WHAT IS BEING ASKED
Print the lines below exactly as written, with none missing.

GIVEN INFORMATION

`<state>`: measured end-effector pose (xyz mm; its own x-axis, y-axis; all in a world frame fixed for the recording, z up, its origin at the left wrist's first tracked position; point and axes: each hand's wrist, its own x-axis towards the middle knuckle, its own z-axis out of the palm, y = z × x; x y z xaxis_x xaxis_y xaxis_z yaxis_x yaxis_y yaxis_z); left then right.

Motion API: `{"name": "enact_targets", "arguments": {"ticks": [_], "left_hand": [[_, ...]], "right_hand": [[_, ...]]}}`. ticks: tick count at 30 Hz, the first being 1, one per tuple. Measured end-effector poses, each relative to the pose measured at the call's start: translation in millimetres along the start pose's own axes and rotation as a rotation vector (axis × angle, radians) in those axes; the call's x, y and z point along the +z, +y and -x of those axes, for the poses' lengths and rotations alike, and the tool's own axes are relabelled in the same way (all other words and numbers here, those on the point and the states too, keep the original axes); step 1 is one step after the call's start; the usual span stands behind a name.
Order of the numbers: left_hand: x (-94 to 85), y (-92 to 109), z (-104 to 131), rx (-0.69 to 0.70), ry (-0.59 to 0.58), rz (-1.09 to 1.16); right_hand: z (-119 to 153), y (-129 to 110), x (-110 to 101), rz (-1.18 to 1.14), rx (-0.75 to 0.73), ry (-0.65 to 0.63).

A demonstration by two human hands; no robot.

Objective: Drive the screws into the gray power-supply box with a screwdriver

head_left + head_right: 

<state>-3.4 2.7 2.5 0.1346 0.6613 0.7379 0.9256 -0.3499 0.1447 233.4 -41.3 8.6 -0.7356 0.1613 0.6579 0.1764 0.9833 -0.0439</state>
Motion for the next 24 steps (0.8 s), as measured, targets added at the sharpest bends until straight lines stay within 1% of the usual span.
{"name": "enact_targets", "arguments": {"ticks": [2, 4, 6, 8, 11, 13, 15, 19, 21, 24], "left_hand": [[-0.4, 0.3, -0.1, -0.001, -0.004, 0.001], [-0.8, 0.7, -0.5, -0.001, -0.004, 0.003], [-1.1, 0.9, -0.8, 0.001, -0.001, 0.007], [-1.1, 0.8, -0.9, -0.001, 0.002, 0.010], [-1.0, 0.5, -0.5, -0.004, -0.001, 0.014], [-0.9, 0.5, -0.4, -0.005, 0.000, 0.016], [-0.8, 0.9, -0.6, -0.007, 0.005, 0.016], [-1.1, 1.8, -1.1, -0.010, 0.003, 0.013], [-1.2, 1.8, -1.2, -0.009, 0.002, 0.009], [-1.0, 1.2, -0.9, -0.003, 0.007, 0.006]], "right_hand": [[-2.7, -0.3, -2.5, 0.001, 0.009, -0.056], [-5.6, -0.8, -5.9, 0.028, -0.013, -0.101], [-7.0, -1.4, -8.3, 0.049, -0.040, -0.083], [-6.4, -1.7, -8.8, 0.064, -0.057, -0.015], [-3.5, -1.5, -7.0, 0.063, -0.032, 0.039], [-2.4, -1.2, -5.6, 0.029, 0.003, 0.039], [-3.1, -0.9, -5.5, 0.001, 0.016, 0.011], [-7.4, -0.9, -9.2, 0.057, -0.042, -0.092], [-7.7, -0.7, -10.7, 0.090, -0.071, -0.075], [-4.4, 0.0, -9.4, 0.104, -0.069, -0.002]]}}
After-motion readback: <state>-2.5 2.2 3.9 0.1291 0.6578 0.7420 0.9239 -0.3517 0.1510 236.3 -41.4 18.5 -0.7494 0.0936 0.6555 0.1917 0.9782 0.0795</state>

RESPONSE AREA
`<state>`: measured end-effector pose (xyz mm; its own x-axis, y-axis; all in a world frame fixed for the recording, z up, its origin at the left wrist's first tracked position; point and axes: each hand's wrist, its own x-axis towards the middle knuckle, its own z-axis out of the palm, y = z × x; x y z xaxis_x xaxis_y xaxis_z yaxis_x yaxis_y yaxis_z); left then right.

Motion API: `{"name": "enact_targets", "arguments": {"ticks": [_], "left_hand": [[_, ...]], "right_hand": [[_, ...]]}}`. ticks: tick count at 30 Hz, the first being 1, one per tuple. Measured end-effector poses, each relative to the pose measured at the call's start: translation in millimetres along the start pose's own axes and rotation as a rotation vector (axis × angle, radians) in those axes; the call's x, y and z point along the +z, +y and -x of those axes, for the poses' lengths and rotations alike, and the tool's own axes are relabelled in the same way (all other words and numbers here, those on the point and the states too, keep the original axes); step 1 is one step after the call's start; the usual span stands behind a name.
Order of the numbers: left_hand: x (-94 to 85), y (-92 to 109), z (-104 to 131), rx (-0.69 to 0.70), ry (-0.59 to 0.58), rz (-1.09 to 1.16); right_hand: z (-119 to 153), y (-129 to 110), x (-110 to 101), rz (-1.18 to 1.14), rx (-0.75 to 0.73), ry (-0.65 to 0.63).

A demonstration by two human hands; no robot.

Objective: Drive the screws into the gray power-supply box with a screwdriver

head_left + head_right: 

<state>-3.4 2.7 2.5 0.1346 0.6613 0.7379 0.9256 -0.3499 0.1447 233.4 -41.3 8.6 -0.7356 0.1613 0.6579 0.1764 0.9833 -0.0439</state>
Motion for the next 24 steps (0.8 s), as measured, targets added at the sharpest bends until straight lines stay within 1% of the usual span.
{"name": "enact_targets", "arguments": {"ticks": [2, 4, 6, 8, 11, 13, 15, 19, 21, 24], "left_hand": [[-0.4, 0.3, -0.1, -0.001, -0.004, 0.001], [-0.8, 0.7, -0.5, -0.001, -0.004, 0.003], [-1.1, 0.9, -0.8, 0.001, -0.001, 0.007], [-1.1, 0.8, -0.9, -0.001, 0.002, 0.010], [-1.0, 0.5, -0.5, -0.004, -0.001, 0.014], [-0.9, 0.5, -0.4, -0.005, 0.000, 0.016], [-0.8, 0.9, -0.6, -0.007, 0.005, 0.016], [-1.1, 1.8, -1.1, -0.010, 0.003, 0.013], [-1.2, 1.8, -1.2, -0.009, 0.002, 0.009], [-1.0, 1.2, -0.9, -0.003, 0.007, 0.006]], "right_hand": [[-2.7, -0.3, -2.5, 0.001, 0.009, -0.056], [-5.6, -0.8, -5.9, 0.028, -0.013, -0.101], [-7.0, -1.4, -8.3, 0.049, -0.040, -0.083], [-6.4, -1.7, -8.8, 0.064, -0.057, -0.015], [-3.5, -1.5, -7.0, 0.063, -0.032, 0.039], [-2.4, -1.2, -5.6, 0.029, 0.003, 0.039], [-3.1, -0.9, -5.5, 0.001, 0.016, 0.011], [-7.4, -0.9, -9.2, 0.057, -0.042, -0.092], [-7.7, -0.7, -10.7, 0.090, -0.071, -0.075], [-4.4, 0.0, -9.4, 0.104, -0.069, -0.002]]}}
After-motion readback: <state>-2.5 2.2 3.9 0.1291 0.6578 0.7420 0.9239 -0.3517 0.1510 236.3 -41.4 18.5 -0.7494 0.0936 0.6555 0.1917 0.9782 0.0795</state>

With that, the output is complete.